Here’s more from Motorsport:
Mercedes motorsport boss Toto Wolff confirmed to Motorsport.com that “a decision has been taken” with regards to Gen3.
Wolff said: “If Mercedes were to leave, which we haven’t said, then, of course, you need to work on alternative strategies.
“We are in the sport not only because we guys like to compete and drive around in circles.
“But it is mainly a marketing and communications platform.
“And therefore, like everything we do, is under constant evaluation in terms of the benefits that any platform is able to generate for Mercedes-Benz.
“Apart from the let’s say marketing value that it generates, it is about technology transfer and these two need to go hand in hand: technology and marketing.
“This is why everything is permanently evaluated and is this really still contributing to where we see the brand?”
As per the same interview with Wolff, the series officials are aware of whatever decision that has been made.

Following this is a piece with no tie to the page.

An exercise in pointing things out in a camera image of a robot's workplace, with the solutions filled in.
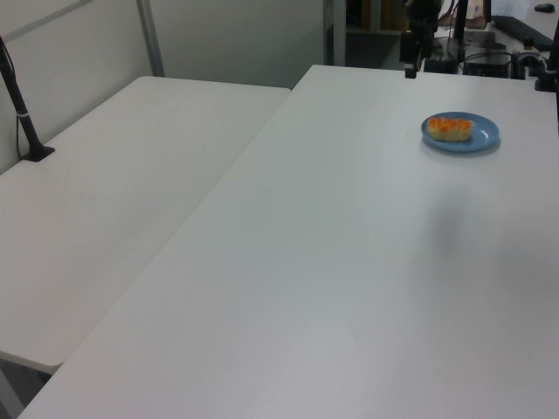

This is only Mercedes’ second season in the sport in a manufacturer capacity, with the brand initially making its first foray with the HWA Racelab team. The team finished last season second in the points, and driver Nyck de Vries led the championship for much of this season. So it’s not that the team wasn’t functional; as Wolff noted, there’s more nuance to the decision than there appears.
Should Mercedes leave, this would be a huge blow to Formula E. The series has already lost Audi and BMW, two other big-name automotive companies that brought credibility — and a little bit of hope — to the series. It appears that many companies aren’t interested in investing the time or money into developing a vehicle to FE’s Gen3 specs.
Basically, the Gen3 car will be building on everything FE has learned so far in its tenure as a sport — but it requires a serious investment in development in a very short space of time. Batteries will have a higher output but will also need to be lighter and smaller. The batteries need to be capable of a mid-race, quick-charge pit stop — a technology that doesn’t yet exist for road cars. Regenerative braking will also see a significant increase.
While all of those technologies could have great benefits when translated between racing and road cars, the fact remains that it will require serious investments of both time and money to make the new car competitive. After all, no one wants to perform a piano recital on the global stage while they’re still practicing their new song.